Johnny’s comments were published in Governance & Compliance Magazine’s August Issue.
“A big feature of the COVID-19 lockdown has been the increased use of conferencing technology such as Zoom and Microsoft Teams. The massive uptake in the technology, for both work and home use, has improved the lives of many in challenging times for both the individual and the organisation…
Johnny Shearman, a professional support lawyer at UK firm Signature Litigation says video conferencing technology has enabled service-based businesses to continue to an extent during the period of lockdown experienced in the UK and across the globe. “Taking the legal industry as an example, the civil courts were quick to move to remote hearings when physical, in person hearings became unfeasible. In this instance, we had judges, lawyers, witnesses and experts all working remotely via video conference,” he says…
There has also been something of organisations adapting to the limitations of the technology. “The one thing that has become clear from video calls is that it is actually very difficult to talk over someone. As a result, my personal experience has been that video calls do tend to facilitate a constructive dialogue between participants while at the same time keeping meetings focused and on time,” says Shearman…

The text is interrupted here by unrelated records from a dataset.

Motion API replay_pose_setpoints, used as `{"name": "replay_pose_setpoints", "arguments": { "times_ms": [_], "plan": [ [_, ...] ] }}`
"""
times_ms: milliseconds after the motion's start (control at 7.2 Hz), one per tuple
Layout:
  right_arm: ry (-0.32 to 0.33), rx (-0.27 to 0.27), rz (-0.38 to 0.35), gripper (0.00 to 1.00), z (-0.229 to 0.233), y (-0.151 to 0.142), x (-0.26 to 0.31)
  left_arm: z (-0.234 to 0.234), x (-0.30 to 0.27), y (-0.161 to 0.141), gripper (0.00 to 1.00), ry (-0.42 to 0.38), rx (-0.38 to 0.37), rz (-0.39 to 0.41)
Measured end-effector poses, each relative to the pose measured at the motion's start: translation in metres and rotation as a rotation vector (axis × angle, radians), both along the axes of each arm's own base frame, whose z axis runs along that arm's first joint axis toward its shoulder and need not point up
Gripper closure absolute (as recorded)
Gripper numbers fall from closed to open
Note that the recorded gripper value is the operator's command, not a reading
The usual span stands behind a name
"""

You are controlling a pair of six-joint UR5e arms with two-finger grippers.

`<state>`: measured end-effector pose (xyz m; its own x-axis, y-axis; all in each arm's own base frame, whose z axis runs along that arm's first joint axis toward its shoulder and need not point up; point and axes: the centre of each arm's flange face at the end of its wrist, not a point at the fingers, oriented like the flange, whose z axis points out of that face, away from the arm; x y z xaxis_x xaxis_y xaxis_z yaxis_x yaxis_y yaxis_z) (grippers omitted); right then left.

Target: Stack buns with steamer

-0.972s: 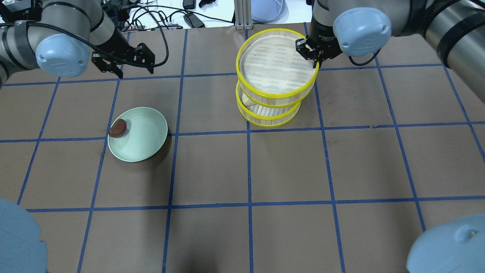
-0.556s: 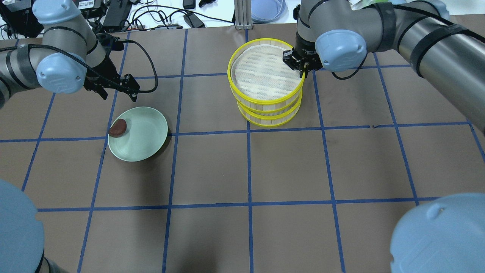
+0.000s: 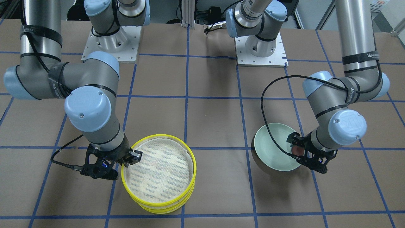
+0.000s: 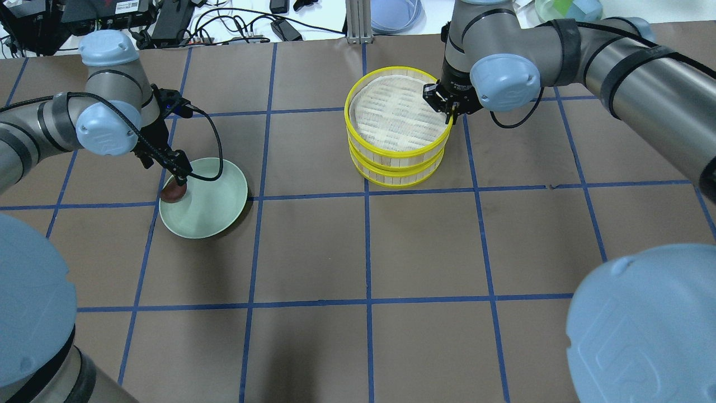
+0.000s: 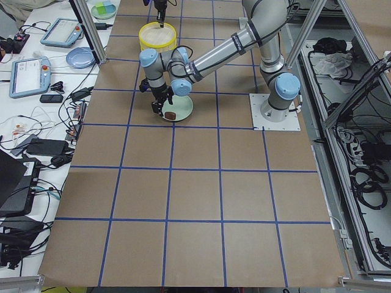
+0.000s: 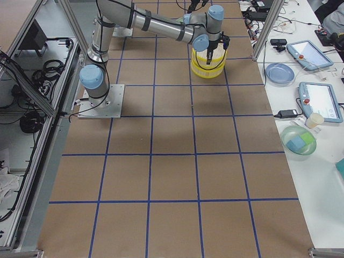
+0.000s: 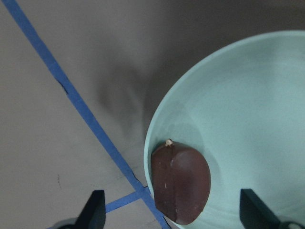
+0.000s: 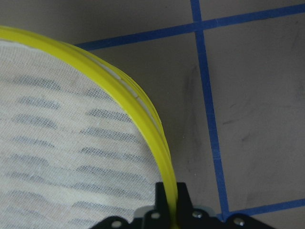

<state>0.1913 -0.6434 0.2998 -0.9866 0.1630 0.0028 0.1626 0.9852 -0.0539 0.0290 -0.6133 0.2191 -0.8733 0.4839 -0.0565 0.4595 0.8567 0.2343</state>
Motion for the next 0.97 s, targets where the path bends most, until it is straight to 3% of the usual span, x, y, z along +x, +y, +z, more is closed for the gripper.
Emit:
{"name": "replay_pose_setpoints", "arguments": {
  "times_ms": [139, 278, 417, 556, 972],
  "plan": [
    [-0.005, 0.01, -0.001, 1.0, -0.005, 0.002, 0.0, -0.011, -0.001, 0.001, 0.13, 0.017, 0.015, -0.005],
    [-0.009, 0.019, -0.002, 1.0, -0.009, 0.003, 0.0, -0.018, -0.003, 0.002, 0.69, 0.038, 0.02, -0.003],
    [-0.01, 0.023, -0.004, 1.0, -0.012, 0.004, -0.001, -0.023, -0.004, 0.003, 0.87, 0.045, 0.026, 0.003],
    [-0.011, 0.019, -0.006, 1.0, -0.013, 0.003, -0.002, -0.026, -0.003, 0.004, 1.0, 0.04, 0.031, 0.02],
    [-0.015, -0.005, -0.024, 1.0, -0.012, 0.0, -0.003, -0.028, 0.002, 0.004, 1.0, 0.004, 0.038, 0.041]
  ]
}}
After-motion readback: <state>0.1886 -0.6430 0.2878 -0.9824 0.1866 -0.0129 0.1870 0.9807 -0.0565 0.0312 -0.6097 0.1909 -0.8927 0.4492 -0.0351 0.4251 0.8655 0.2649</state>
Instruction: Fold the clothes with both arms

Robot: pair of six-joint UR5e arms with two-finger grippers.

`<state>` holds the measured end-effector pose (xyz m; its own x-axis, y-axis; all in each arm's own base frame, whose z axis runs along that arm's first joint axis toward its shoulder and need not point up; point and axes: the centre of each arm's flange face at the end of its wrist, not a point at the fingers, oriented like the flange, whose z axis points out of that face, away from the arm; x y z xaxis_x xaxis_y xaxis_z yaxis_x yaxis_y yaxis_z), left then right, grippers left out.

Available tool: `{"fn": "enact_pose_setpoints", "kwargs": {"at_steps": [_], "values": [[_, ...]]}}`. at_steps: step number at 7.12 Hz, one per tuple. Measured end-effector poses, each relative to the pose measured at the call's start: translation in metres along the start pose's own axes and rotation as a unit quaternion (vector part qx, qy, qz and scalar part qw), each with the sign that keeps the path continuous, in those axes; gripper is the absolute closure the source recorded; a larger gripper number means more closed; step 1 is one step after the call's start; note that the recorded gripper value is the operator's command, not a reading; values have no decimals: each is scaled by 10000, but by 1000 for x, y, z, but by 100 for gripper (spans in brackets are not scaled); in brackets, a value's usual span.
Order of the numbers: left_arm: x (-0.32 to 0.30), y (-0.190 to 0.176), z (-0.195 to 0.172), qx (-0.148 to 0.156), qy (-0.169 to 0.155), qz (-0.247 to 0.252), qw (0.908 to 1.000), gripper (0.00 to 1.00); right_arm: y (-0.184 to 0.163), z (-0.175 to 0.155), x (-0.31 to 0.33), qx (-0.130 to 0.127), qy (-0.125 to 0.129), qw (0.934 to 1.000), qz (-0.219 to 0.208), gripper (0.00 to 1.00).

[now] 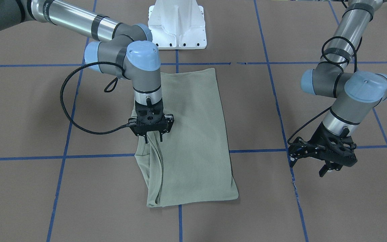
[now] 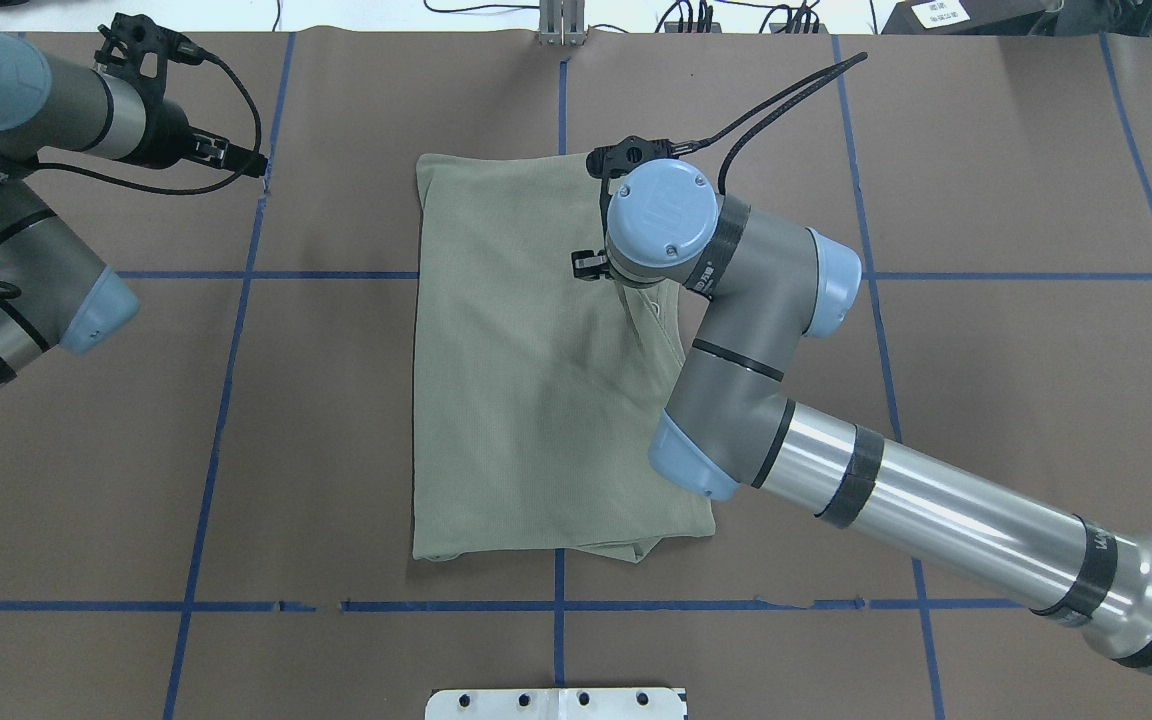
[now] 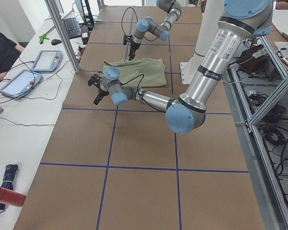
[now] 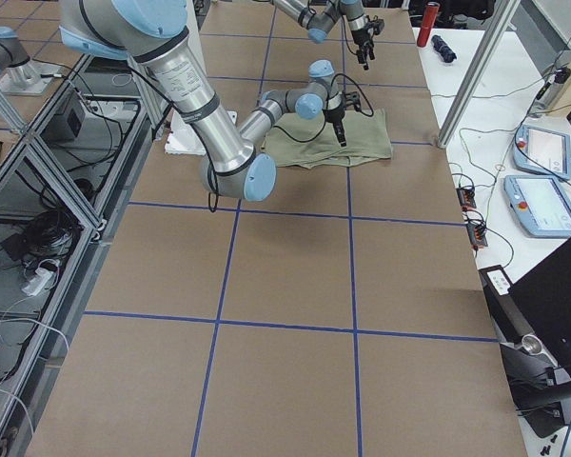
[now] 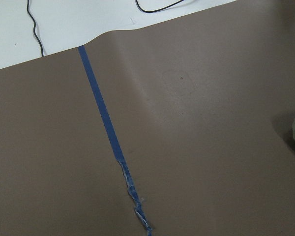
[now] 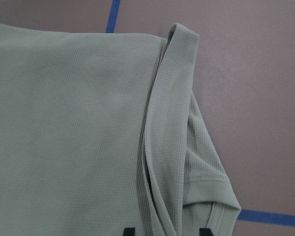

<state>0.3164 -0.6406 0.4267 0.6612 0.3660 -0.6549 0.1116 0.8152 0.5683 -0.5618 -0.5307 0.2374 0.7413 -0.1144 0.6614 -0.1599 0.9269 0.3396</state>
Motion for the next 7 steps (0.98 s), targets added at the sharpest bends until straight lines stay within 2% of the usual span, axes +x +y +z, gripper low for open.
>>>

In order to address these challenges, Shearman recommends that protocols are created to ensure a consistent approach is adopted across an organisation. He says that at minimum, organisations should ensure that every meeting is password protected. “This is a very simple way of reducing the risk that an unknown participant can join a call without the host’s knowledge. A protocol may also specify the application which should be used – Zoom is not the only option and businesses may find that a different application provides a better service for their needs. Organisations may also want to consider whether a generic or on brand background is used by their employees,” he says.”